In contrast to the Stalinist era, however, about the persecution of politically inconvenient people could not conceal a violation of human rights in the Soviet Union evoked in the West ever more massive protests. Soviet regime, therefore, tried to discredit dissidents maximum. Many were convicted of fabricated crimes, criminal, other declared mad and closed the special psychiatric hospitals (psichušiek), where they were “treated” with dangerous electric shocks and drugs. Neither slave labor camps completely disappeared. According to the findings of Amnesty International, the majority of Soviet political prisoners, concentrated in two plants of this type. One is located south of Moscow in Mordovia in Perm and the other on the western foothills of the Urals. Terms of the old Gulag in them too did not differ. Dissidents have been subjected to physical abuse, living in disastrous conditions of hygiene and food received less than guard dogs.
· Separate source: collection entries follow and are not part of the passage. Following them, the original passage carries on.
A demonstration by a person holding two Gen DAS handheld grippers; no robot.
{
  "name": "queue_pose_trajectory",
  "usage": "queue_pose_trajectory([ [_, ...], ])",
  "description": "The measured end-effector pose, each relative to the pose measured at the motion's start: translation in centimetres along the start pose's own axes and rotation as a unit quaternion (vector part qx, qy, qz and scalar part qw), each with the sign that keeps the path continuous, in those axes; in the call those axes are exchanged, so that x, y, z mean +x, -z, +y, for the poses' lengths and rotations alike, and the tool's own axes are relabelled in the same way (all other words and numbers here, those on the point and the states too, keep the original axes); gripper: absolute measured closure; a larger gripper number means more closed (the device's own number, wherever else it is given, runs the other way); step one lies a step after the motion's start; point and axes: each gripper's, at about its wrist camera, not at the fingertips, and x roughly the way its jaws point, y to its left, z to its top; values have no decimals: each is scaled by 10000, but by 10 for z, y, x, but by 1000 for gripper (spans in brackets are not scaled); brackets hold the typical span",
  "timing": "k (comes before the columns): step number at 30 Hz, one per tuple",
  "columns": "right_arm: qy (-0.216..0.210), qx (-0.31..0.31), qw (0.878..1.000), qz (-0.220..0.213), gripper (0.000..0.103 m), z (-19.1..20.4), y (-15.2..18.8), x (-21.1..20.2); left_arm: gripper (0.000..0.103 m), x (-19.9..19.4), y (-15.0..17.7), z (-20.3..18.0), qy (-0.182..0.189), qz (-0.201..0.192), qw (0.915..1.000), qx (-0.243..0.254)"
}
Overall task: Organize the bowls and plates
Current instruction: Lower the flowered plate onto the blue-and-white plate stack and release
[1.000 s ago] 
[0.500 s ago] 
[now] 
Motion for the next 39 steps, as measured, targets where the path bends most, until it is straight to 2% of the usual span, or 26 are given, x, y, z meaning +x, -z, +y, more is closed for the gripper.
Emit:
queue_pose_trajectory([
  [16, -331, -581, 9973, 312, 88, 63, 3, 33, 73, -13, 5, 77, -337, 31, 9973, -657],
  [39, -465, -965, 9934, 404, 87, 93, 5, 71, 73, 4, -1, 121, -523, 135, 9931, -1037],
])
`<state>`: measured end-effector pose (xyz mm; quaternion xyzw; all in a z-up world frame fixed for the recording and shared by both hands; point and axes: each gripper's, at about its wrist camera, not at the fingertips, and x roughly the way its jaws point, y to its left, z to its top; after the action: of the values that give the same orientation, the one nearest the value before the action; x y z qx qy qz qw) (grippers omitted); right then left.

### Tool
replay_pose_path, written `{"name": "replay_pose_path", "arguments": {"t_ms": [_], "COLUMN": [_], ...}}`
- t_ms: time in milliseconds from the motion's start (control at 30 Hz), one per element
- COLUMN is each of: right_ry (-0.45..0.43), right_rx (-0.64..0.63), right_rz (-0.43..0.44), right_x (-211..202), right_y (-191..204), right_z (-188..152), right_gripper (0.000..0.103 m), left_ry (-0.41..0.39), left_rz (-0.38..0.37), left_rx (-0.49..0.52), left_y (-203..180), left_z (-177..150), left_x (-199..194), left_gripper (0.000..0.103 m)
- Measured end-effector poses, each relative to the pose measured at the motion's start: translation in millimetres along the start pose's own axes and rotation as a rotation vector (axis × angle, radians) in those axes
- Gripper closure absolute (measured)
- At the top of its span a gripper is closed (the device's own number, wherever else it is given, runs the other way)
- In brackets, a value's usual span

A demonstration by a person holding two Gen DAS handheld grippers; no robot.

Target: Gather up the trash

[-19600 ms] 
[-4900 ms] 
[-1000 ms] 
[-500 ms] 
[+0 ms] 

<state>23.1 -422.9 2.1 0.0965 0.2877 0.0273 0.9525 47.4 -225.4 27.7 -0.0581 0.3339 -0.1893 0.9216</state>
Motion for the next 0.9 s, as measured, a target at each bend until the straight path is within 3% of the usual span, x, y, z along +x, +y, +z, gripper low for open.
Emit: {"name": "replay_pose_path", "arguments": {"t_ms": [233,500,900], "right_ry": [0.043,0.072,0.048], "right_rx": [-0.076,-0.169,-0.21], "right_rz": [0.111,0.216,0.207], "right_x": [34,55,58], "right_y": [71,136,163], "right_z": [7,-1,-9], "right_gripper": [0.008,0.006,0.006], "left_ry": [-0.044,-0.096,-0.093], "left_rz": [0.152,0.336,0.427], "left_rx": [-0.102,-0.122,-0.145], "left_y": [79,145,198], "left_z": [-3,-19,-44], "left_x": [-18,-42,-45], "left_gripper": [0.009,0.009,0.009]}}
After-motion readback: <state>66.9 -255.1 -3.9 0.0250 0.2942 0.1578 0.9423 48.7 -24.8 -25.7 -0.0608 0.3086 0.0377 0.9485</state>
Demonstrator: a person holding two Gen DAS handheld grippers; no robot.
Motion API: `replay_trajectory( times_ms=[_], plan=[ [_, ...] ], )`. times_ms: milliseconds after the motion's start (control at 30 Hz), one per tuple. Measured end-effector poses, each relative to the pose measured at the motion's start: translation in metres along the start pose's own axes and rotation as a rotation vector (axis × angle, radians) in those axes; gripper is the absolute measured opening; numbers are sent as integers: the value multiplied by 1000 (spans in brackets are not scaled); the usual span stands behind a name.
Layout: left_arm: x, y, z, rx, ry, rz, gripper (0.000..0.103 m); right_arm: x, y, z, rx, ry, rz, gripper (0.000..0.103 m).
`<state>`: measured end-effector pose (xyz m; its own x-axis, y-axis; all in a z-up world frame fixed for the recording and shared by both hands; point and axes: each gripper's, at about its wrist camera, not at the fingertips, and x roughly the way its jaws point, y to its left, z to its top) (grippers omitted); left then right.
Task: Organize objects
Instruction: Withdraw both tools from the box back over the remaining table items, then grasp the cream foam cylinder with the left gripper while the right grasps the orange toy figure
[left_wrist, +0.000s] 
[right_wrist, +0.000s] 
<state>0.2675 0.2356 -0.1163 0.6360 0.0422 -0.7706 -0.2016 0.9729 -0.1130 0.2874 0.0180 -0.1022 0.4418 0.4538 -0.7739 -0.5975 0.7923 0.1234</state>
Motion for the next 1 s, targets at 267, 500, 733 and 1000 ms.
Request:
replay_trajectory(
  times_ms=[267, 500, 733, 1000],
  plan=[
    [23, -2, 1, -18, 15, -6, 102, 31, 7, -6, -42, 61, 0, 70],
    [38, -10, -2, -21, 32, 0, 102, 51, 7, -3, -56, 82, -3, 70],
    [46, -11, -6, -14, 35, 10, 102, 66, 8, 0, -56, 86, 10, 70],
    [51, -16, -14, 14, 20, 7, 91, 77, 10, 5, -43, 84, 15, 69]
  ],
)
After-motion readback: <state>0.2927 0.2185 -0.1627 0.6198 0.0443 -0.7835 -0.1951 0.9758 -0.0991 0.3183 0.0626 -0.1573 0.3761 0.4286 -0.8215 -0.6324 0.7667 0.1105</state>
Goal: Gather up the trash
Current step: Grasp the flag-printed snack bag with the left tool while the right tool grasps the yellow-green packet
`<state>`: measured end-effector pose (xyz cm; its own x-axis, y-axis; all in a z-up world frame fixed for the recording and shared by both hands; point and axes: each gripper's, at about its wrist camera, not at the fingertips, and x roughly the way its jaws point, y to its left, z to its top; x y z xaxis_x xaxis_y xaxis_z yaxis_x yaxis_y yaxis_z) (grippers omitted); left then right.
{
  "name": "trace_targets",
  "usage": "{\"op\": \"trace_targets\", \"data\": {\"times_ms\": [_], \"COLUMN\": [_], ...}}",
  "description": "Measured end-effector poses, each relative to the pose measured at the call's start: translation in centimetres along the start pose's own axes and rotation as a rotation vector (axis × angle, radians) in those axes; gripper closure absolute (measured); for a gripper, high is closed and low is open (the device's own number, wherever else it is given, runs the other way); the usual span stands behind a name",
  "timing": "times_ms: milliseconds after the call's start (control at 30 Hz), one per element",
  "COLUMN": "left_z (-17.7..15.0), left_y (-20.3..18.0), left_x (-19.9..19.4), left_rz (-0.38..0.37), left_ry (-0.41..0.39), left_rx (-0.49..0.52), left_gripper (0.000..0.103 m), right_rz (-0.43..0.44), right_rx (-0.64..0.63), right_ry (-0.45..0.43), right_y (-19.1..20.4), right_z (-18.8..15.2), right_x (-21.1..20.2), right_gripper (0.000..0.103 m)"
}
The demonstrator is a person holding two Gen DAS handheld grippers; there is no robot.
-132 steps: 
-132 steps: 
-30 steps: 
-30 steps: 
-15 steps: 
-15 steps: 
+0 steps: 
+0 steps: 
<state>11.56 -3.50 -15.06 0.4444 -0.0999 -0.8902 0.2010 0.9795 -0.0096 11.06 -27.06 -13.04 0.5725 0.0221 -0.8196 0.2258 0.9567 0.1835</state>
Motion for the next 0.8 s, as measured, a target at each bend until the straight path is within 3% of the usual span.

As A. Applebaum rightly pointed out, the real end of the Gulag came after a general amnesty for political prisoners at the end of the 1986th Unfortunately, forgot to add that this did not reach a decision by the then Soviet leader Mikhail Gorbachev by itself. It did so under pressure to actual gravedigger of communism – U.S. President Ronald Reagan.
In the epilogue of the book, aptly titled memory (p. 481-491) the author refers to the attitude of Russia and some former Soviet bloc countries to the communist crimes. The final appendix (p. 492-498) attempts to quantify the total amount of Gulag prisoners. It states that according to official Soviet statistics, passed between 1929 – 1953 penal camps and colonies around 18 million people and 2,749,163 of them died. A.Applebaum, however, this number is rightly considered to be biased because it excludes people who died in the investigation, deportation, or shortly after release, or were executed in “non-political” reasons, for example. thousands of Polish officers massacred in Katyn.
At the very conclusion, that the book Gulag – History is a very impressive work that comprehensible form in full nudity exposes the most terrible crimes of the Soviet regime.Commemorates the millions of innocent victims of communism and provides inspiration for all who seek historical truth.